Elle sortit dans le froid d'octobre, emmitouflée dans l'une des vieilles biaudes rapiécées de son oncle. L'herbe gelée craquait sous ses semelles. Na Na traversa ainsi toute la cour pour rejoindre les écuries vides, où elle trouva les équipements de manœuvre suspendus à un mur. Elle dut malheureusement se résoudre à les laisser sur place : ils étaient beaucoup plus lourds et encombrants que prévu et elle s'écroulait sous leur poids en essayant de les tirer à l'extérieur.

L'adolescente se contenta de retraverser le terrain en priant pour que l'escabeau de Blair se trouve toujours à proximité de l'enclos. C'était le cas.

Na Na grimpa les immenses barrières qui la séparaient du dragon. Une respiration lente, mais lourde, grondait dans la nuit. Elle extirpa un petit instrument de la blouse, en remonta le film et l'accrocha autour de son cou. Une chance que le passe-temps favori de Blair soit de réparer des machines tout droit venues de la ville, telles que son enregistreur grésillant ou cet appareil photo bon marché. Lucy voudrait forcément une preuve.

Elle tendit les bras pour tirer l'échelle plus près de l'animal. En sentant son souffle l'envelopper dans un nuage de chaleur soudaine, elle attendit un moment, les épaules tendues à craquer, pour s'assurer qu'il ne se réveillait pas.
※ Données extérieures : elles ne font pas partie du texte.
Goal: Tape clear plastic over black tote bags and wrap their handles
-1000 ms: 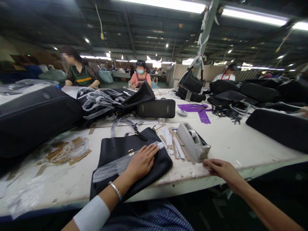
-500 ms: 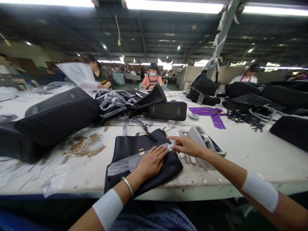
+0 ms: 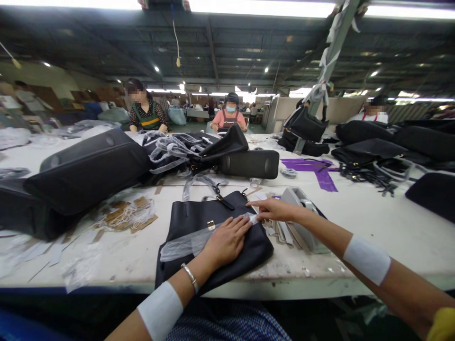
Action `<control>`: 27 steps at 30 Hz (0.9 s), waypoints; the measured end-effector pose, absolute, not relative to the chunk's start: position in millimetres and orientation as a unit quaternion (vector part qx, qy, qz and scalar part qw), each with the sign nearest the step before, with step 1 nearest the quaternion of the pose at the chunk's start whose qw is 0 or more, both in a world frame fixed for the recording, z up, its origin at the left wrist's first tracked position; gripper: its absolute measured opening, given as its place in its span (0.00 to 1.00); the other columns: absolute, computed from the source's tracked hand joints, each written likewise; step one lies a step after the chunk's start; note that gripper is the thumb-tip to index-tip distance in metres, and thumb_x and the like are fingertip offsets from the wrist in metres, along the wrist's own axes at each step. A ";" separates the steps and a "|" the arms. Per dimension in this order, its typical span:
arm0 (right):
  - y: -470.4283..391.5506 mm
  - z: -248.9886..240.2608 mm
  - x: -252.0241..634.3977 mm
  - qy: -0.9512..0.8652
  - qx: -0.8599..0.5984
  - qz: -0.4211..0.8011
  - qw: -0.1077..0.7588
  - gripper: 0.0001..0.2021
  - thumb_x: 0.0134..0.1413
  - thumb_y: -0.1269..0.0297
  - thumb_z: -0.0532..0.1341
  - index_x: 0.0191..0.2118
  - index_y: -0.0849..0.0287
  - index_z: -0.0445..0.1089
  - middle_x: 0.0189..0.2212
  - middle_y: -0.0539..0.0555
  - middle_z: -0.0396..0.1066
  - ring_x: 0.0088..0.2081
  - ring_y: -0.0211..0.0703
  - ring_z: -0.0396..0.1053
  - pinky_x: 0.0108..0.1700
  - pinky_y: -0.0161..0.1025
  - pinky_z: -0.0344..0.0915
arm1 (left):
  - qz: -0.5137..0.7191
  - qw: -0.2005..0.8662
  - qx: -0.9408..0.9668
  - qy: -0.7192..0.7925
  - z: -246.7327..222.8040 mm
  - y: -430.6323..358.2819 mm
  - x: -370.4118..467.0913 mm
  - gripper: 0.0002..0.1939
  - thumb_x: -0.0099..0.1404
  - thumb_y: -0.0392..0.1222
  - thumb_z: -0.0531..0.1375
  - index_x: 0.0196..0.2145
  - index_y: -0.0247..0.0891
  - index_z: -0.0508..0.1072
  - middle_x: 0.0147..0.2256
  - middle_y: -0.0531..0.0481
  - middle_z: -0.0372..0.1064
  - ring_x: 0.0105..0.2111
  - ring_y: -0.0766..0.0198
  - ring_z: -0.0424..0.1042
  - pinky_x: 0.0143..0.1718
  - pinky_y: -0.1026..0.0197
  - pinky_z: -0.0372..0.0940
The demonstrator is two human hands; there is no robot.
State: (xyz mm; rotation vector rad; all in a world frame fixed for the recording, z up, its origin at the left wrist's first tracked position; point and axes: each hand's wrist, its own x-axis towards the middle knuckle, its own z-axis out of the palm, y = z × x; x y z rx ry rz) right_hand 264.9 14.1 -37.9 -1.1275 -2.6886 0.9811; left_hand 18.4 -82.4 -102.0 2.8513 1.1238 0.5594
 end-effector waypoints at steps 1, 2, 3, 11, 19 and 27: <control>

Quand elle se hissa en haut de l'échelle et atteignit le dos de la bête dans un bond souple, celui-ci se contenta de remuer légèrement, comme au contact d'une puce trop invasive.

Ses mains tremblaient d'excitation. À cet instant précis, Na Na réalisa ce qu'elle était en train de faire. Mais contrairement à Blair, elle offrait une entière confiance aux dragons. « Les dragons ont été essentiellement créés pour mourir ou nous servir. Avec la solution que nous leur apportons, ils se dévouent entièrement à notre cause » racontait le livre L'Évolution Draconique – des légendes du Moyen-Âge à notre ère. Et Na Na avait toujours accordé un fervent crédit à ses lectures scolaires.
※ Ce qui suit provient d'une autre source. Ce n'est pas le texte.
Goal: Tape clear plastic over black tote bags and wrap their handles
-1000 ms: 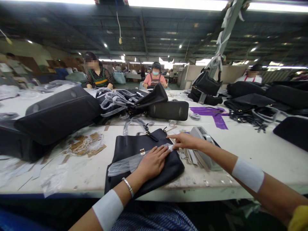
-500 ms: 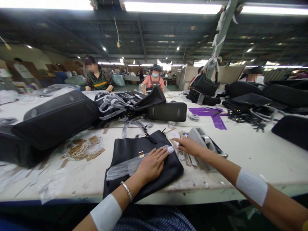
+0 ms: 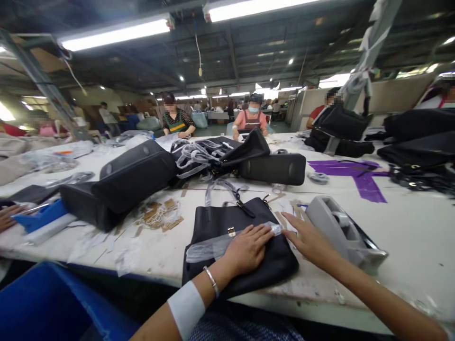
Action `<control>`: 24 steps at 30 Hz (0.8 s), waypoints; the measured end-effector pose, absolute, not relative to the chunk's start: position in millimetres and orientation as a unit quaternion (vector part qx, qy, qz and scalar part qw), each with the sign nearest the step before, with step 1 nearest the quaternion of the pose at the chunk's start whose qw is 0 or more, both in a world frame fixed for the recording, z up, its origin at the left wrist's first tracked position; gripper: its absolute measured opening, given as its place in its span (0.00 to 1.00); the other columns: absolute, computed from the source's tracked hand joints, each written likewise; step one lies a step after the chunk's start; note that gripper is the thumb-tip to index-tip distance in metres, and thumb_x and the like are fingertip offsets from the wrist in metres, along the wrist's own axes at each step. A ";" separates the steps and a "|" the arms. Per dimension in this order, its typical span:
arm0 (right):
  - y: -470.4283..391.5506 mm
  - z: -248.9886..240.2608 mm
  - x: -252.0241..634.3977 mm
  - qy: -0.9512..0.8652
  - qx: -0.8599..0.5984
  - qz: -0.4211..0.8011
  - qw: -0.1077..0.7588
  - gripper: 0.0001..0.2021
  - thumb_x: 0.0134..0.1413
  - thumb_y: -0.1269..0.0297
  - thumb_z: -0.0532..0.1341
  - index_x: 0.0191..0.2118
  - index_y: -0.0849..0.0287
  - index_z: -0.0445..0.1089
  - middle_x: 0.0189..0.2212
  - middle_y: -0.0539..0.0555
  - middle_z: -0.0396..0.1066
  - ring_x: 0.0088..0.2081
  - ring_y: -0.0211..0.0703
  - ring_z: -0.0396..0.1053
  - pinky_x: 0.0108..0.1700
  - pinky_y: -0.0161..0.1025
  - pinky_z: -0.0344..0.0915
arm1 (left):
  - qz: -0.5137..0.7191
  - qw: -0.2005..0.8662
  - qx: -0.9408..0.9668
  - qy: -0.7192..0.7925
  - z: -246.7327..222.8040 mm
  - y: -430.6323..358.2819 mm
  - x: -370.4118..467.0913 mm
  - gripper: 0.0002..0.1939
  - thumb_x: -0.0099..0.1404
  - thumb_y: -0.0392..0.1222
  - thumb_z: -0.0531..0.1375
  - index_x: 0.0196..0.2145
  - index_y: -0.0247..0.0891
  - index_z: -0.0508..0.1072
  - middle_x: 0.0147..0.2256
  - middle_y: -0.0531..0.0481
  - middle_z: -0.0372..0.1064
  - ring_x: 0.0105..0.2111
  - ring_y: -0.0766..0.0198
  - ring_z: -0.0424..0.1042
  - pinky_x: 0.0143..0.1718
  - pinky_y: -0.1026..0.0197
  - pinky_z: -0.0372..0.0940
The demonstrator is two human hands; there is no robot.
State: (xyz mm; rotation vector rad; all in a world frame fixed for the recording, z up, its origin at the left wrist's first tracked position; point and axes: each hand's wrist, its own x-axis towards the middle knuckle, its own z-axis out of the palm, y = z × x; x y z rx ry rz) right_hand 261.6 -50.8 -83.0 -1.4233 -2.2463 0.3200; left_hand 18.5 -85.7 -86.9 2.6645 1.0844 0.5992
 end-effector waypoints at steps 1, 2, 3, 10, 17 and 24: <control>-53.2 -86.0 259.1 -0.831 -0.495 0.107 0.231 0.29 0.63 0.50 0.52 0.65 0.57 0.58 0.65 0.58 0.57 0.65 0.54 0.55 0.65 0.52 0.55 | 0.213 0.122 0.897 0.367 -83.8 -84.9 17.8 0.28 0.68 0.38 0.53 0.65 0.44 0.57 0.66 0.49 0.54 0.66 0.60 0.53 0.67 0.49 0.48; -56.1 -90.2 256.3 -0.842 -0.478 0.107 0.226 0.30 0.63 0.50 0.52 0.66 0.58 0.56 0.67 0.58 0.52 0.66 0.52 0.52 0.66 0.51 0.52 | 0.227 0.146 0.890 0.368 -79.8 -83.9 16.2 0.28 0.67 0.38 0.55 0.64 0.44 0.59 0.65 0.49 0.56 0.65 0.60 0.55 0.66 0.50 0.49; -58.9 -95.1 253.7 -0.848 -0.470 0.114 0.217 0.31 0.63 0.50 0.52 0.67 0.58 0.55 0.68 0.58 0.49 0.67 0.51 0.50 0.66 0.51 0.51 | 0.244 0.170 0.880 0.371 -74.6 -83.0 13.5 0.27 0.66 0.38 0.56 0.63 0.43 0.60 0.63 0.48 0.59 0.63 0.60 0.58 0.66 0.51 0.52; -61.3 -111.8 254.8 -0.851 -0.462 0.148 0.200 0.32 0.63 0.46 0.52 0.67 0.56 0.54 0.68 0.58 0.50 0.67 0.53 0.51 0.66 0.52 0.52 | 0.291 0.136 0.804 0.501 -16.2 -97.6 -42.4 0.16 0.70 0.39 0.54 0.54 0.44 0.71 0.52 0.51 0.73 0.52 0.61 0.72 0.56 0.57 0.65; -40.2 -80.3 243.1 -0.864 -0.423 0.071 0.263 0.21 0.63 0.54 0.54 0.58 0.52 0.68 0.59 0.58 0.66 0.62 0.58 0.59 0.64 0.60 0.54 | 0.139 0.088 0.823 0.544 -34.4 -130.9 -74.0 0.16 0.72 0.42 0.53 0.55 0.45 0.70 0.56 0.51 0.70 0.56 0.58 0.68 0.61 0.49 0.60; 23.4 -59.5 169.0 -0.915 -0.358 0.058 0.179 0.21 0.59 0.68 0.57 0.58 0.58 0.67 0.55 0.60 0.70 0.55 0.56 0.65 0.57 0.53 0.62 | 0.131 0.089 0.826 0.540 -50.0 -129.4 -65.3 0.19 0.73 0.40 0.51 0.60 0.46 0.65 0.61 0.50 0.62 0.61 0.59 0.61 0.65 0.46 0.53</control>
La respiration erratique, elle déposa l'appareil sur la colonne vertébrale presque saillante et recula lentement, tout en s'assurant de rester face à l'objectif. Le décompte s'était lancé derrière une légère odeur de fumée, typique des inventions mécaniques actuelles.
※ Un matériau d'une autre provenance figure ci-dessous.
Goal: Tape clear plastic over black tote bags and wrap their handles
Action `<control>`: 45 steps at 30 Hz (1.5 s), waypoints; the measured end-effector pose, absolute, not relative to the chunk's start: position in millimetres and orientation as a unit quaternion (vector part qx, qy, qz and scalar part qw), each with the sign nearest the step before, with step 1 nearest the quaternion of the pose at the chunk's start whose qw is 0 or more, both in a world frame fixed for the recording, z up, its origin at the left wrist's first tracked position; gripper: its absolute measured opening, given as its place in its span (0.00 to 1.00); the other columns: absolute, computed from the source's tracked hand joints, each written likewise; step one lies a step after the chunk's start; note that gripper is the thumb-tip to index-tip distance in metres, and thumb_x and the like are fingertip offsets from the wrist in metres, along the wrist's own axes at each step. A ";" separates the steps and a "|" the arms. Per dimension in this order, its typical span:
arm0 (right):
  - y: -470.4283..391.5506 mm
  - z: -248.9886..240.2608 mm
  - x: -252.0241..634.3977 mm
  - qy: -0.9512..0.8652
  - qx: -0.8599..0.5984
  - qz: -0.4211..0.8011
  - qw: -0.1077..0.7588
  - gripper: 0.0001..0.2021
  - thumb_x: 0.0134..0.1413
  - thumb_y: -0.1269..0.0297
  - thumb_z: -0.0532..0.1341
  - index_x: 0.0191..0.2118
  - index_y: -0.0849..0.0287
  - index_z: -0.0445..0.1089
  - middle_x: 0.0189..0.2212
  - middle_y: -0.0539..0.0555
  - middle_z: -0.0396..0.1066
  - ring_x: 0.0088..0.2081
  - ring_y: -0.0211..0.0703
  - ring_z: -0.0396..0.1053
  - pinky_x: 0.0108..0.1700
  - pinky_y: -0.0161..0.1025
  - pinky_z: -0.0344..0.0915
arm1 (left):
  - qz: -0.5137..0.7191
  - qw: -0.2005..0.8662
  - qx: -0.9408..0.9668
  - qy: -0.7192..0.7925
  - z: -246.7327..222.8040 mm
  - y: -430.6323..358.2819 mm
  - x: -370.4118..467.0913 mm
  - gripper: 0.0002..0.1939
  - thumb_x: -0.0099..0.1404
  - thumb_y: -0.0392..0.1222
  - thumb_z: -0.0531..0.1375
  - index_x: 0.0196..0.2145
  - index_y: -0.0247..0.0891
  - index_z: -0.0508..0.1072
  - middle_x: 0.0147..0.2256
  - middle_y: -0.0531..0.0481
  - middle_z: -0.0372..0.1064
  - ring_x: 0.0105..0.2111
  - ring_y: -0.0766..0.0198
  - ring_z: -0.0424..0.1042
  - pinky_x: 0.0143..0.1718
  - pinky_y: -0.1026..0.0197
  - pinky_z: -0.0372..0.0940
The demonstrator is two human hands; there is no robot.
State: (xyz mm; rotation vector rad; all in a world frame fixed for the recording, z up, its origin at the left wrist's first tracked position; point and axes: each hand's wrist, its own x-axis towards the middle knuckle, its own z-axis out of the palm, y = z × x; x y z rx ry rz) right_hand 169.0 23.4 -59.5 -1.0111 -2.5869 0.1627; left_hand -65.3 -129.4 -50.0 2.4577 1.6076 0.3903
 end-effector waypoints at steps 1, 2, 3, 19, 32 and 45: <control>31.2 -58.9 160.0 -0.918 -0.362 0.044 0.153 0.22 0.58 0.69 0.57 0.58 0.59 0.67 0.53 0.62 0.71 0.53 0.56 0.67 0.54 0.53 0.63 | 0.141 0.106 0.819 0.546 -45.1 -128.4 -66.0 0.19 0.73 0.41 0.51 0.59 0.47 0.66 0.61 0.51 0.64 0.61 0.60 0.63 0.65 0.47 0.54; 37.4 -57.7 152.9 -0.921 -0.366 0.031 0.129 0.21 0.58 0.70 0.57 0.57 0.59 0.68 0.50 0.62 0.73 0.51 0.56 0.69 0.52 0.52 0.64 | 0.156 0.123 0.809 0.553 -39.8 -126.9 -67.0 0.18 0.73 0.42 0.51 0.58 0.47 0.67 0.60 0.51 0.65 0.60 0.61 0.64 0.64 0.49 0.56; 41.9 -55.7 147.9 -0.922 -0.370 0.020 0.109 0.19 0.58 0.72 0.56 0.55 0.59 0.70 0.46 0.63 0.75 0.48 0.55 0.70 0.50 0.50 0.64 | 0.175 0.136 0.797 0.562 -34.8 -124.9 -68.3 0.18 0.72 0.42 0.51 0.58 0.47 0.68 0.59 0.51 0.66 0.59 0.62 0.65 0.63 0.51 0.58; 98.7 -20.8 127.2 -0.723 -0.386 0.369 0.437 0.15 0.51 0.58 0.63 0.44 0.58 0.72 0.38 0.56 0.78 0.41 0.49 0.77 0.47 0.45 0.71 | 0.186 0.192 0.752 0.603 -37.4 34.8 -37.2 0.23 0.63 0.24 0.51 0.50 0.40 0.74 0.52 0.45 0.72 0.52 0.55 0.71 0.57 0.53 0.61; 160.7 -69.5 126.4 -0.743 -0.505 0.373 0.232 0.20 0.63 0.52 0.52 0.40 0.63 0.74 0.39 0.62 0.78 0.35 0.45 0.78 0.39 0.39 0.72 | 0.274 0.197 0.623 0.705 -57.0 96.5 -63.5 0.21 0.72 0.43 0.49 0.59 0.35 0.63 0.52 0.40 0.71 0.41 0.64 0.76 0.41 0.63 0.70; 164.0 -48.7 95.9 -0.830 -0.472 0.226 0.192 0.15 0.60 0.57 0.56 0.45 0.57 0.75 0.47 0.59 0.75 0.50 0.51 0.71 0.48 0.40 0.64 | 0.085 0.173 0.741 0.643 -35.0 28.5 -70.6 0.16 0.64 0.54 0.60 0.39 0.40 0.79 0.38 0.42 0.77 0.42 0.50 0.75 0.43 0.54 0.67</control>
La jeune fille ravala cependant sa surprise lorsqu'elle marcha vraisemblablement sur une plaie et provoqua un grognement de douleur. Tout à coup, les muscles se mirent à rouler sous les écailles. Na Na retint un cri en se mettant à quatre pattes, tentant vainement de s'accrocher quelque part alors que le dragon, désormais bien réveillé et en colère, se secouait pour l'éjecter par-dessus bord.

Mais ce fut une déflagration, lancée depuis le ciel, qui finit par la projeter au sol. Seulement alors, Na Na se rendit compte qu'une énorme chose glissait péniblement au-dessus de sa tête et venait d'atteindre la hauteur de l'école.

Après trois secondes de répit trompeur, de nouvelles explosions commencèrent à détonner.